*ABOUT THIS TASK*. Exactly as written, output each of the lines below, with no images.

*SUPPLIED MATERIAL*.
►

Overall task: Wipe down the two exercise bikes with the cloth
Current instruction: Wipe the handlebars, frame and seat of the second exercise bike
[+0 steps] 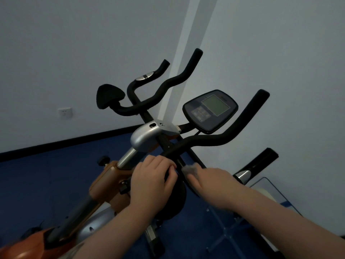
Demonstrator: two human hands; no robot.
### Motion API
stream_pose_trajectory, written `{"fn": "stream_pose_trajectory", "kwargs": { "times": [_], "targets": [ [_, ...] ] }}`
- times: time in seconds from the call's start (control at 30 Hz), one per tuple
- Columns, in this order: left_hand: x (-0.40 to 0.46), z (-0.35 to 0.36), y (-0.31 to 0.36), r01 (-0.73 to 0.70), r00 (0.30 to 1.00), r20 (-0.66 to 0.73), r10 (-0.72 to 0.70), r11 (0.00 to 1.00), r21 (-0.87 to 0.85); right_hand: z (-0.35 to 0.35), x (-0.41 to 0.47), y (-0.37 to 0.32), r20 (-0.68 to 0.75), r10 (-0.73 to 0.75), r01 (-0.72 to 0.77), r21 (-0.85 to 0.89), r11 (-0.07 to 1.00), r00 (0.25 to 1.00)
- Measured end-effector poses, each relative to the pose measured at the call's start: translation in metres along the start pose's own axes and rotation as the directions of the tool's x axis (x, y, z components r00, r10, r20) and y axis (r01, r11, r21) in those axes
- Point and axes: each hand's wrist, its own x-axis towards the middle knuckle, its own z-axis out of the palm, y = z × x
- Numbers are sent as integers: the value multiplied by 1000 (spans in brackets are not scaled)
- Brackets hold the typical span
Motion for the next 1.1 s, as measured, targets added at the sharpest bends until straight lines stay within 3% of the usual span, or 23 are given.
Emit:
{"fn": "stream_pose_trajectory", "kwargs": {
  "times": [0.13, 0.4, 0.53, 0.73, 0.83, 0.97, 1.1],
  "targets": [
    [3, 1, -1, 11, 1000, -10, -11, 1000, -2, 0, -8, 3, 42, -11, 13, -41, 999, 999],
    [1, 2, 0, 0, 1000, -17, 0, 1000, 6, -2, 21, -6, -55, 46, -30, 258, 966, 997],
    [3, 2, -2, -10, 999, -35, 10, 1000, 3, 3, -4, 4, 59, 54, -64, 190, 980, 997],
    [3, 0, 1, -25, 1000, -16, 25, 999, 33, -3, 42, -24, -75, 150, -111, 374, 921, 986],
    [2, -5, 4, -49, 999, 20, 47, 994, 94, 0, 19, -17, -81, 56, -30, 296, 955, 995],
    [5, -3, 12, -220, 974, 90, 207, 961, 166, 7, -34, 10, -128, -117, 113, -40, 993, 985],
    [11, -2, 10, -204, 978, 77, 196, 972, 114, 10, -28, 2, -249, -119, 104, -74, 992, 961]
  ]
}}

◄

*TASK RESPONSE*.
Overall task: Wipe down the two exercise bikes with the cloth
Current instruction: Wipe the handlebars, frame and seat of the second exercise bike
[+0 steps] 
Demonstrator: two human hands; no robot.
### Motion API
stream_pose_trajectory, written `{"fn": "stream_pose_trajectory", "kwargs": { "times": [_], "targets": [ [_, ...] ] }}`
- times: time in seconds from the call's start (control at 30 Hz), one per tuple
- Columns, in this order: left_hand: x (-0.40 to 0.46), z (-0.35 to 0.36), y (-0.31 to 0.36), r01 (-0.73 to 0.70), r00 (0.30 to 1.00), r20 (-0.66 to 0.73), r10 (-0.72 to 0.70), r11 (0.00 to 1.00), r21 (-0.87 to 0.85); right_hand: z (-0.35 to 0.35), x (-0.41 to 0.47), y (-0.37 to 0.32), r20 (-0.68 to 0.75), r10 (-0.73 to 0.75), r01 (-0.72 to 0.77), r21 (-0.85 to 0.89), r11 (-0.07 to 1.00), r00 (0.25 to 1.00)
- Measured end-effector poses, each relative to the pose measured at the call's start: translation in metres along the start pose's own axes and rotation as the directions of the tool's x axis (x, y, z components r00, r10, r20) and y axis (r01, r11, r21) in those axes
- Point and axes: each hand's wrist, its own x-axis towards the middle knuckle, its own z-axis out of the palm, y = z × x
- Numbers are sent as integers: the value multiplied by 1000 (spans in brackets are not scaled)
- Brackets hold the typical span
Motion for the next 1.1 s, as measured, targets added at the sharpest bends until straight lines stay within 3% of the usual span, or 23 are given.
Emit:
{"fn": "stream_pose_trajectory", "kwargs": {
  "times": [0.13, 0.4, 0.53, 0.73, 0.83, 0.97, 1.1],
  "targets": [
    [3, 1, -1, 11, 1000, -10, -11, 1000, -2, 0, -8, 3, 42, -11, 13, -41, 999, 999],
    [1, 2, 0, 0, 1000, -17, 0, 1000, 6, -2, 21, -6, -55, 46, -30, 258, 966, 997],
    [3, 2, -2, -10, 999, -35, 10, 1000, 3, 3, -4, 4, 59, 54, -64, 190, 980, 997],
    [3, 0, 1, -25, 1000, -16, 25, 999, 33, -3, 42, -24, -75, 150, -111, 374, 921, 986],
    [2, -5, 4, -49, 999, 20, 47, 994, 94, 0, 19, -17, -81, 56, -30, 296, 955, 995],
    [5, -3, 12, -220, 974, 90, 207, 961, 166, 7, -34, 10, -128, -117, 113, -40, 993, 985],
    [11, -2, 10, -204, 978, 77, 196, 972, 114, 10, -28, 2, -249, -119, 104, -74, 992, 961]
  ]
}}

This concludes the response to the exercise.